§ Source data:
══════════════════════════════
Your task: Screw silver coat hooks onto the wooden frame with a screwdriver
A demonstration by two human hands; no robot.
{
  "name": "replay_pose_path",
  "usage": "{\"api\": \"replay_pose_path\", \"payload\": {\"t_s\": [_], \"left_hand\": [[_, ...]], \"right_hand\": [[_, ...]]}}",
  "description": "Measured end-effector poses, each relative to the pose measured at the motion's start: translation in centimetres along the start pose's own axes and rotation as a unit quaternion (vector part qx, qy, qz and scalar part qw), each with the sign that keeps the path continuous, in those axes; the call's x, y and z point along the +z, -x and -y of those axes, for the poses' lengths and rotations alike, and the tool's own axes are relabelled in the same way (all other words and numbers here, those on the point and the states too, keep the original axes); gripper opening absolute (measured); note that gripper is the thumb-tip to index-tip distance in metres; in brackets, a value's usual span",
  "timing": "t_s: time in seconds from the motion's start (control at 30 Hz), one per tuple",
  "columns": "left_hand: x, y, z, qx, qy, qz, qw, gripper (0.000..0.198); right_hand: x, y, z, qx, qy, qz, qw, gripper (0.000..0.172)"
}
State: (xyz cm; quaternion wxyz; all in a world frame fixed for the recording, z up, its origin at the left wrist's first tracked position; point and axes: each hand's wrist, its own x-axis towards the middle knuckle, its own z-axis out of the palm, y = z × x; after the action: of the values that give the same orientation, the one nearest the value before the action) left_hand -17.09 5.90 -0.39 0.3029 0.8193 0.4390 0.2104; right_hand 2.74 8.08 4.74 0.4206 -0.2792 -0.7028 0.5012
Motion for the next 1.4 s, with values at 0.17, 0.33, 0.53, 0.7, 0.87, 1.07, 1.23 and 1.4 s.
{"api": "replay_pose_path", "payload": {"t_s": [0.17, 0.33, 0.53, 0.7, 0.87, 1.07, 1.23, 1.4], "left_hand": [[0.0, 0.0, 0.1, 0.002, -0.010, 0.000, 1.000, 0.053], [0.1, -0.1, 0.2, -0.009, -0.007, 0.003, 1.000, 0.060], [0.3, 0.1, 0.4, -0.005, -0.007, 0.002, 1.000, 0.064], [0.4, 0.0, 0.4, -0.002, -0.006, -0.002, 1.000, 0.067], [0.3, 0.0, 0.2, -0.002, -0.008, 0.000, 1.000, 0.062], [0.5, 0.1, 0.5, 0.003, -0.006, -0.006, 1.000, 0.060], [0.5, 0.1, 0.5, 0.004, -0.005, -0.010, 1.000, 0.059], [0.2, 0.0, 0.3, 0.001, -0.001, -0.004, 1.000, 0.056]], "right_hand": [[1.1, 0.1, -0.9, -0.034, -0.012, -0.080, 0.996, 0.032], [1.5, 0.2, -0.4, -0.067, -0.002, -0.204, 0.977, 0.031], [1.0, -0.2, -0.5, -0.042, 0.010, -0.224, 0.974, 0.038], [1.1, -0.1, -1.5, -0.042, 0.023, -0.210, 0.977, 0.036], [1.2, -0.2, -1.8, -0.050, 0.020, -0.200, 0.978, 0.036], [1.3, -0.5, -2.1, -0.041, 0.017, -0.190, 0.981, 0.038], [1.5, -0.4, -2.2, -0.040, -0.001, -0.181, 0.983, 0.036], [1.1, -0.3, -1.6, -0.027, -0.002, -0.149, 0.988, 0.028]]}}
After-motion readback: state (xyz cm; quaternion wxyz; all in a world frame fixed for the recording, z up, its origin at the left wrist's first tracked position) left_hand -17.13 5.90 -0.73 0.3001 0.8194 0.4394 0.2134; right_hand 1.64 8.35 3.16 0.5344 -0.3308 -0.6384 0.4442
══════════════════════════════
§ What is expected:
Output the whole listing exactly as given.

§ Task result:
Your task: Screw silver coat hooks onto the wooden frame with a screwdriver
A demonstration by two human hands; no robot.
{
  "name": "replay_pose_path",
  "usage": "{\"api\": \"replay_pose_path\", \"payload\": {\"t_s\": [_], \"left_hand\": [[_, ...]], \"right_hand\": [[_, ...]]}}",
  "description": "Measured end-effector poses, each relative to the pose measured at the motion's start: translation in centimetres along the start pose's own axes and rotation as a unit quaternion (vector part qx, qy, qz and scalar part qw), each with the sign that keeps the path continuous, in those axes; the call's x, y and z point along the +z, -x and -y of those axes, for the poses' lengths and rotations alike, and the tool's own axes are relabelled in the same way (all other words and numbers here, those on the point and the states too, keep the original axes); gripper opening absolute (measured); note that gripper is the thumb-tip to index-tip distance in metres; in brackets, a value's usual span",
  "timing": "t_s: time in seconds from the motion's start (control at 30 Hz), one per tuple",
  "columns": "left_hand: x, y, z, qx, qy, qz, qw, gripper (0.000..0.198); right_hand: x, y, z, qx, qy, qz, qw, gripper (0.000..0.172)"
}
State: (xyz cm; quaternion wxyz; all in a world frame fixed for the recording, z up, its origin at the left wrist's first tracked position; point and axes: each hand's wrist, its own x-axis towards the middle knuckle, its own z-axis out of the palm, y = z × x; after the action: of the values that give the same orientation, the one nearest the value before the action) left_hand -17.09 5.90 -0.39 0.3029 0.8193 0.4390 0.2104; right_hand 2.74 8.08 4.74 0.4206 -0.2792 -0.7028 0.5012
Motion for the next 1.4 s, with values at 0.17, 0.33, 0.53, 0.7, 0.87, 1.07, 1.23 and 1.4 s.
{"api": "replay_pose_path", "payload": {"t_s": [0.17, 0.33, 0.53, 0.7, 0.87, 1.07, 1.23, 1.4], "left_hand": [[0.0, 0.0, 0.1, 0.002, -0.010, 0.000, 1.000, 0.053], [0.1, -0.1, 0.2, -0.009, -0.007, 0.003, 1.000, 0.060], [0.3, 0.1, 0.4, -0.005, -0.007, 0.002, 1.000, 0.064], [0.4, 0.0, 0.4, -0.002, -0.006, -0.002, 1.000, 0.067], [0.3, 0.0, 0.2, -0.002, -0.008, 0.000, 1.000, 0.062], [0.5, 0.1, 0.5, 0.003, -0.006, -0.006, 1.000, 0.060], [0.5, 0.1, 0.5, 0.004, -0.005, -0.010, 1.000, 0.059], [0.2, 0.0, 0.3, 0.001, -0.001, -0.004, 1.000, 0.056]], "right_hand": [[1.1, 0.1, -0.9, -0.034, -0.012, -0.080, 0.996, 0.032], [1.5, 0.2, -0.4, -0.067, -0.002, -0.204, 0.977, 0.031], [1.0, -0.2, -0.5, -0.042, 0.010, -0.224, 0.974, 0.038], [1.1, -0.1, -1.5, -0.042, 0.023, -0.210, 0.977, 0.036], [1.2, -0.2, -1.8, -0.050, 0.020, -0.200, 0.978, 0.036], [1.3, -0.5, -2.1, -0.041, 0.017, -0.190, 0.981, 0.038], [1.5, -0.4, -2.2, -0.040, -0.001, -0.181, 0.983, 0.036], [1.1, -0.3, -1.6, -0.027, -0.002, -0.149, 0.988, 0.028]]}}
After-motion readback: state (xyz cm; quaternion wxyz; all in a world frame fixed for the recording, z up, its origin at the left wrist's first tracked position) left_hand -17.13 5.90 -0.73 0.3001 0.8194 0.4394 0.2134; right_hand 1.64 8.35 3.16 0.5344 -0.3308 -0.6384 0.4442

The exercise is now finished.